Has the OPP train left the station?

 

(Joy Fishpool speaks to the OPP contact ad hoc committee on Monday.)

When serious issues dominate discussion, bombshells sometimes fall. But this is the first time in my memory that a bomb was delivered not by air, but by rail.

Should the ongoing discussion about the future of the Brockville Police Service end quickly and decisively with a decision to reject an Ontario Provincial Police service contract, the beginning of the end of the OPP option will be dated back to September 26, 2016, sometime between 6:30 and 7 p.m.

If my memory serves me, that was about the time when Joy Fishpool, acting manager of the OPP’s facilities section, delivered the bombshell: The conclusion that its proximity to the north-south train tracks makes Brockville’s police station a non-starter for an integrated OPP detachment.

The police station, she noted, is roughly 20 yards away from an active railway, whereas the rules the OPP follow require a distance of more than 500 metres. She mentioned response times as a key factor.

I owe a thank-you here to my former editor, Doug Coward, for doing the math on just how far the police station would have to be from its current site to meet those requirements.

I suppose, the way things have been going there, one might find room for an OPP detachment office at the 1000 Islands Mall – although the perennial complaint has been the rents are too high.

Yes, that is a lame joke, not close to the calibre of Councillor Jason Baker, who created the only levity of the night on that topic by suggesting the OPP could fit into a twin-pad arena.

Everything is, of course, very preliminary. There could be mitigating factors, or mitigating benefactors who provide the city with suitable and available space for an OPP facility in Brockville.

It may also turn out that, as the CAO of Pembroke notes, the city could pay off a brand-new new OPP facility with savings from an OPP contract.

Pembroke, however, needed a new cop shop whether or not it went OPP. That is not immediately the case here in Brockville.

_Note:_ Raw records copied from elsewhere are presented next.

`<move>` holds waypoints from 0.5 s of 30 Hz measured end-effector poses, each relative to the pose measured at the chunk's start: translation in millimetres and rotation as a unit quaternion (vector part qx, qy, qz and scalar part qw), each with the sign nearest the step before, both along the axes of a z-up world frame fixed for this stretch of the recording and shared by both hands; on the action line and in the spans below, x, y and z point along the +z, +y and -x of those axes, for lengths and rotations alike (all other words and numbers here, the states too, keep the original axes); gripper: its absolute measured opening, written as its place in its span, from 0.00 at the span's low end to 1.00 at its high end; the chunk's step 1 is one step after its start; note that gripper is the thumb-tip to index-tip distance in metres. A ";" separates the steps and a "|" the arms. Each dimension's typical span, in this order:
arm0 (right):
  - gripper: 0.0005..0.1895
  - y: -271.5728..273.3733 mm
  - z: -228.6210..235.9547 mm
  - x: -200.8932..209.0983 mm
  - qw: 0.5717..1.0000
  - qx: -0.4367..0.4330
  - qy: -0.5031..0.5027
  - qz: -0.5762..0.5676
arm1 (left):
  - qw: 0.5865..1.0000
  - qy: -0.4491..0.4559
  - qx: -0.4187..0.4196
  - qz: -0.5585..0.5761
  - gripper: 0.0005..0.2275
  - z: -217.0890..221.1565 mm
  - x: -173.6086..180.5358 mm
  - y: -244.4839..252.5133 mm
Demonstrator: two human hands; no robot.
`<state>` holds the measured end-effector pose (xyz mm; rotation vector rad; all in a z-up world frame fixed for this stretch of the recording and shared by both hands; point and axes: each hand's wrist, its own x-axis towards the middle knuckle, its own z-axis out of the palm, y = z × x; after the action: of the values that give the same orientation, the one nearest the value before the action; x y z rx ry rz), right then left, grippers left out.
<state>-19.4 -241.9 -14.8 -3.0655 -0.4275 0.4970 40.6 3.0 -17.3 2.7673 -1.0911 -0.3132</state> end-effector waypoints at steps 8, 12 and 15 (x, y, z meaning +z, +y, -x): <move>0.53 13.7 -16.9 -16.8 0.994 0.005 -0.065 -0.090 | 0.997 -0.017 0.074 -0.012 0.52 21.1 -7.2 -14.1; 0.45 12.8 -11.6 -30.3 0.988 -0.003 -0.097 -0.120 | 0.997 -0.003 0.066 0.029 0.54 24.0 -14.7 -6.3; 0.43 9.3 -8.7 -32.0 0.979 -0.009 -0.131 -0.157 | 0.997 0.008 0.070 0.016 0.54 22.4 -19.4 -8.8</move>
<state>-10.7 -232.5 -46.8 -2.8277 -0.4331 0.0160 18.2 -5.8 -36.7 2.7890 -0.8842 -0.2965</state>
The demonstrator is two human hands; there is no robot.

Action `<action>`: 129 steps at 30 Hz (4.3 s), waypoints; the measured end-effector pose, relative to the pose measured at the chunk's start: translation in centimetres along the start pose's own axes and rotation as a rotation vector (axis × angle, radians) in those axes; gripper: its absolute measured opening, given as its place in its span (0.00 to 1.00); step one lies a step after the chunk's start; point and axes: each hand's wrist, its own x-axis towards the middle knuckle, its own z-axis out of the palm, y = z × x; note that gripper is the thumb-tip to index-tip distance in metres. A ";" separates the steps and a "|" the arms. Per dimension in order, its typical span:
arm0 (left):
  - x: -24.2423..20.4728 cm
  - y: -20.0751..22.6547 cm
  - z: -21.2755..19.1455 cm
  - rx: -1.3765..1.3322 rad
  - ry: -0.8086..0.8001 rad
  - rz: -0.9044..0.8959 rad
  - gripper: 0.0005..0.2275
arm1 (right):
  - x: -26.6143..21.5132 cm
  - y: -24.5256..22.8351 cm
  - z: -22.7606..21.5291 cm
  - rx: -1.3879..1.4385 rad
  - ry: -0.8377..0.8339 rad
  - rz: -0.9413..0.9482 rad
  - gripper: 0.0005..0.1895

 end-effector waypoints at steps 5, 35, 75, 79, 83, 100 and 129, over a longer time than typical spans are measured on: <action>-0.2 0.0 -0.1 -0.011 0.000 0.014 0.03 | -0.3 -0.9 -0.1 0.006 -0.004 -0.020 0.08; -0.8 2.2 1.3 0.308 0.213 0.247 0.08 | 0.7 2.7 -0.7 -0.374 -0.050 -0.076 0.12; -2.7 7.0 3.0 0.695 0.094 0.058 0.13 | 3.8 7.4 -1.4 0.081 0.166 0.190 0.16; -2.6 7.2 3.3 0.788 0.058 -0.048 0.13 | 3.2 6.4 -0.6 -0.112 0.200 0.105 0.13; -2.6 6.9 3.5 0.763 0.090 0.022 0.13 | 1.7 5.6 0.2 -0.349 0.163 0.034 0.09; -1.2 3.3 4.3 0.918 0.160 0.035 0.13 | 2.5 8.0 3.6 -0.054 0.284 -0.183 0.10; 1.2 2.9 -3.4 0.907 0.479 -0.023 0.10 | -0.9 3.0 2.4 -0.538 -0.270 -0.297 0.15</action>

Police Chief Scott Fraser, meanwhile, has no issue with train tracks and response times; in a city as small as Brockville, he notes, there is always a cruiser out and about that can respond quickly to a crisis.

It is too early to predict with assurance how the building issue will play out. But a casual observation of Monday’s meeting leads me to conclude city officials were expecting the city police station to be a fixer-upper, not a non-starter, and that a quest for a new building opens up the likelihood of costs on a whole new order of magnitude.

For now, it certainly complicates the debate. Now, both sides have homework to hand in: A costing proposal by the OPP and a facilities proposal by the city.

At the moment, the realtors are winning.